Note: By keeping an up-to-date record of your income and expenses throughout the year, you not only avoid having to rush at the end of the year, but you will also save money as your accountant will be able to use these records to save time. It is also good practice to keep your records up to date as it allows you to become more familiar with the workings of your business and to spot any potential problems ahead of time. For clients that see the advantages of keeping their records up to date, but do not wish to do it themselves, engaging a bookkeeper can be a great way to maintain your records throughout the year.
Whether you rent your old house out to a friend or have a multi-property portfolio, your accountant will need to see records or the income you have received from your property rentals in the year, along with any expenses incurred. Your accountant will need as much information as possible regarding the expenses you have incurred, and to which property they relate, as how and when you receive relief for these expenses can vary quite significantly.
Note: For both self-employed businesses and those receiving rental income, it is also good practice to use a separate bank account to ensure there is a clear line between your personal expenses and those relating to your business or rental income. This will not only bring an additional level of clarity but will also save your accountant time, which in turn will save you money on their fees.
Capital Gains Tax
When disposing of an asset, such as company shares or a rental property, you may have to pay tax if the price you sell the asset for is higher than the price you paid. However, reliefs may be applied to decrease the taxable amount of the gain. To determine which reliefs may be applicable, your accountant will need to know the type of asset, the dates of its purchase and sale, your cost, and the price you sold it for. You should also inform your accountant of any other expense incurred in the purchase and sale of the asset. For a property, you should include any dates you lived in the property during your period of ownership and any major works or repairs to the property.

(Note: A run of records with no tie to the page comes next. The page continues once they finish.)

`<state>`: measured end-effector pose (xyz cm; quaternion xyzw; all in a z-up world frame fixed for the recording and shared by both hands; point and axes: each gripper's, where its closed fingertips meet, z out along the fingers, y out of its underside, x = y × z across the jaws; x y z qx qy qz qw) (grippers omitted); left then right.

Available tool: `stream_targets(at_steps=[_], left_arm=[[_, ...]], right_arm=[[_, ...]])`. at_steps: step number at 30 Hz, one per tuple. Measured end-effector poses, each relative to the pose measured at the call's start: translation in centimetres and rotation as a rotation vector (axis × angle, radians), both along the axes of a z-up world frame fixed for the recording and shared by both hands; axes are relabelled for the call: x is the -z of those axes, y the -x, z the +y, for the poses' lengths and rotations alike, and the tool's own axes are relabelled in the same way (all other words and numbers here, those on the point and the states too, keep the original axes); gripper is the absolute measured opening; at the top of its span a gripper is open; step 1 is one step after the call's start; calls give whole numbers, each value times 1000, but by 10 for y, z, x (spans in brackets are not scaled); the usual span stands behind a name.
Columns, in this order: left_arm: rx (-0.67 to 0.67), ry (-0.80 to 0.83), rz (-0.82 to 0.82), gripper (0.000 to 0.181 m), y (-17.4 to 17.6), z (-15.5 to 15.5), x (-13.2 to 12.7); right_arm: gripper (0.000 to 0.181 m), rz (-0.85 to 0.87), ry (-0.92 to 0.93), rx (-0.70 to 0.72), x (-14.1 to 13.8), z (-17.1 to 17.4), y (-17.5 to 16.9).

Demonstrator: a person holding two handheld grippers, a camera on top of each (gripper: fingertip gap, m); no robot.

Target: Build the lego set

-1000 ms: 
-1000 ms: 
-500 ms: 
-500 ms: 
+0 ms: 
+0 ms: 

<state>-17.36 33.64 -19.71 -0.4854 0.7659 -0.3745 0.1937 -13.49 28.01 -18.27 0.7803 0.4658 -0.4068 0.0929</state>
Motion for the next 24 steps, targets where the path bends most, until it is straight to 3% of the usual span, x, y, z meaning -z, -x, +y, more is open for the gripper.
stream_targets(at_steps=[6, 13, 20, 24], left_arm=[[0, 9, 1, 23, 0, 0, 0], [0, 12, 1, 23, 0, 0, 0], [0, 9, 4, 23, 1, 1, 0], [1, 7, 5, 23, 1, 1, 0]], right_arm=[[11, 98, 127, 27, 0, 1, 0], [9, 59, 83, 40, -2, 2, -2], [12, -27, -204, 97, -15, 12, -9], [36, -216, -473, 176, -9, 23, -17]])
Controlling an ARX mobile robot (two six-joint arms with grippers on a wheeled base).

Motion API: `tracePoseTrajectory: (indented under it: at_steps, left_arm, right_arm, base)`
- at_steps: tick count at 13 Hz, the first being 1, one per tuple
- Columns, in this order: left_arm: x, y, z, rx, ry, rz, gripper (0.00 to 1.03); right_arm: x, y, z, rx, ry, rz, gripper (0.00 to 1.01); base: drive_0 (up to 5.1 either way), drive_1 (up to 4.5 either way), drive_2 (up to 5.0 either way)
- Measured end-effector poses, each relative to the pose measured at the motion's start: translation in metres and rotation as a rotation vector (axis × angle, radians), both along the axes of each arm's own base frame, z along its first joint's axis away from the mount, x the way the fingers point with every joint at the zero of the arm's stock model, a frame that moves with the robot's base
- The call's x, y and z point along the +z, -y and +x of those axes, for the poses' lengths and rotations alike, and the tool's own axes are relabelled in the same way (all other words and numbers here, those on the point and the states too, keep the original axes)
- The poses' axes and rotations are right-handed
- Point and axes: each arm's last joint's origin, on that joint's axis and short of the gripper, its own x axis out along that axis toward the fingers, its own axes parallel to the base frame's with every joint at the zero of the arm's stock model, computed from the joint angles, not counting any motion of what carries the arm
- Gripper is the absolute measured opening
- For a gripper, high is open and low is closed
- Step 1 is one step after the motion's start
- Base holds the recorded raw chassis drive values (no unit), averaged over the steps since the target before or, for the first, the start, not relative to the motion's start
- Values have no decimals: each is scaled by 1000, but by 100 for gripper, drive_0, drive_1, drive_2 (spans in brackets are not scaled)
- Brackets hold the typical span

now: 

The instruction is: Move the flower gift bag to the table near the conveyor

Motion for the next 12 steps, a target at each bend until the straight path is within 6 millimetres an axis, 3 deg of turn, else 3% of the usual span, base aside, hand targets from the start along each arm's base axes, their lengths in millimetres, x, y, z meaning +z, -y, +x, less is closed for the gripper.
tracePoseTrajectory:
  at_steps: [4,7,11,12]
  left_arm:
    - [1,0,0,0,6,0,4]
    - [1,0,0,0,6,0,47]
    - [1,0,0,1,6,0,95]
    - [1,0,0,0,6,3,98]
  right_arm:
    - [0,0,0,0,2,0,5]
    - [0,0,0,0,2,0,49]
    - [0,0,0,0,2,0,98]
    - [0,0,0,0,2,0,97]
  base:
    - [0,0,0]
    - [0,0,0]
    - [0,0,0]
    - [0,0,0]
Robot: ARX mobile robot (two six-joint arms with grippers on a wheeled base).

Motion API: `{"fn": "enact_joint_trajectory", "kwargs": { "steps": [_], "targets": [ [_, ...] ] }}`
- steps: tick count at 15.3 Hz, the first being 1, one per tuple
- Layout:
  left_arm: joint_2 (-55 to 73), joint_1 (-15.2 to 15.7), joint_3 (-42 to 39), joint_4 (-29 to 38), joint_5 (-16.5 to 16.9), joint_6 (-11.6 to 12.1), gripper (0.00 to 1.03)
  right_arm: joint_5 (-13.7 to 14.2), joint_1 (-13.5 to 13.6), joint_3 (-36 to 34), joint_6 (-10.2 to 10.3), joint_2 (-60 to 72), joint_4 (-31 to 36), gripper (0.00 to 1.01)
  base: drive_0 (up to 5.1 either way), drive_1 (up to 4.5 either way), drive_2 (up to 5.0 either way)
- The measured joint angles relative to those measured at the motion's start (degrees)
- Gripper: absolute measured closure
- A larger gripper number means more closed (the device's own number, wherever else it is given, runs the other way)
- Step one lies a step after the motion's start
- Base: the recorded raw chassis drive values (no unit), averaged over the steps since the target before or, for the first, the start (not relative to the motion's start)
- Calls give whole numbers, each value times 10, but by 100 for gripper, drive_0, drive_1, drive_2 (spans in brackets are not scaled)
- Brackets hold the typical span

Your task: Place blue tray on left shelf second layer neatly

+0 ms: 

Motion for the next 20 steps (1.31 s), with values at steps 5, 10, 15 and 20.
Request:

Payments to a Private Pension
Your accountant will need to know about any payments you have made to your private pension to ensure you gain the advantage of any additional tax relief available.
Charitable Donations Including Gift Aid
Your accountant will need to know about any charitable donations made during the year where you have elected to include Gift Aid. They will need to know how much you donated and to which charity. This will allow the charity to claim an additional 25p for every £1 you donate and could also provide you with additional tax relief. However, it should be noted that to be eligible to include Gift Aid in your donation, you must pay enough tax for the year to cover the amount of Gift Aid included in your donations.
Any ‘Other Income’
You should notify your accountant of any other sources of income received in the year to ensure they are properly declared. Whilst you may think a source of income is not taxable, your accountant will be able to apply the relevant rules and criteria necessary to make that determination.